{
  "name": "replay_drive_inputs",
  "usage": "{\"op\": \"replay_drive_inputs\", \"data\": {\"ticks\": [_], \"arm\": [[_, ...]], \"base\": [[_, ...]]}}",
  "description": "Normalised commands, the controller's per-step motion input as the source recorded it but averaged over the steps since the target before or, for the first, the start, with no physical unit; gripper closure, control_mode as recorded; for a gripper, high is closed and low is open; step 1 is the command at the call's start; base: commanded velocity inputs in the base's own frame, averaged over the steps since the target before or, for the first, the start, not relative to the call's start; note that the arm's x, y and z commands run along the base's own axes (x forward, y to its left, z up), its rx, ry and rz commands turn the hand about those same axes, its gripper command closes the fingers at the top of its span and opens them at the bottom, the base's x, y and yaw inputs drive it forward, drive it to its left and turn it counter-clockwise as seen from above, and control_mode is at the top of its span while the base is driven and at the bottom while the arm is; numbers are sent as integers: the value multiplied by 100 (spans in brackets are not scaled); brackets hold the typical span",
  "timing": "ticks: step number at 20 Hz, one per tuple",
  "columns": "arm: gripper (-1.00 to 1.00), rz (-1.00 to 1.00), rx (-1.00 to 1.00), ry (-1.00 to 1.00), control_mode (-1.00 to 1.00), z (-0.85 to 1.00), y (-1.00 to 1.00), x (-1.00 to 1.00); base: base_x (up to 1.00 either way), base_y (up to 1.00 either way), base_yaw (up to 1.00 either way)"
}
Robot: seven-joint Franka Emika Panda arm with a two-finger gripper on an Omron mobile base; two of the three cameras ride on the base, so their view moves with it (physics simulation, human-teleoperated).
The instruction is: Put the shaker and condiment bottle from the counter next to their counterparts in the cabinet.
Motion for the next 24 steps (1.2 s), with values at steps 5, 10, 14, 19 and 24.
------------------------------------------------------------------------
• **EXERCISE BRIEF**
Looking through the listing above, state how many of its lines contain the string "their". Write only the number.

• **PROBLEM SOLUTION**
2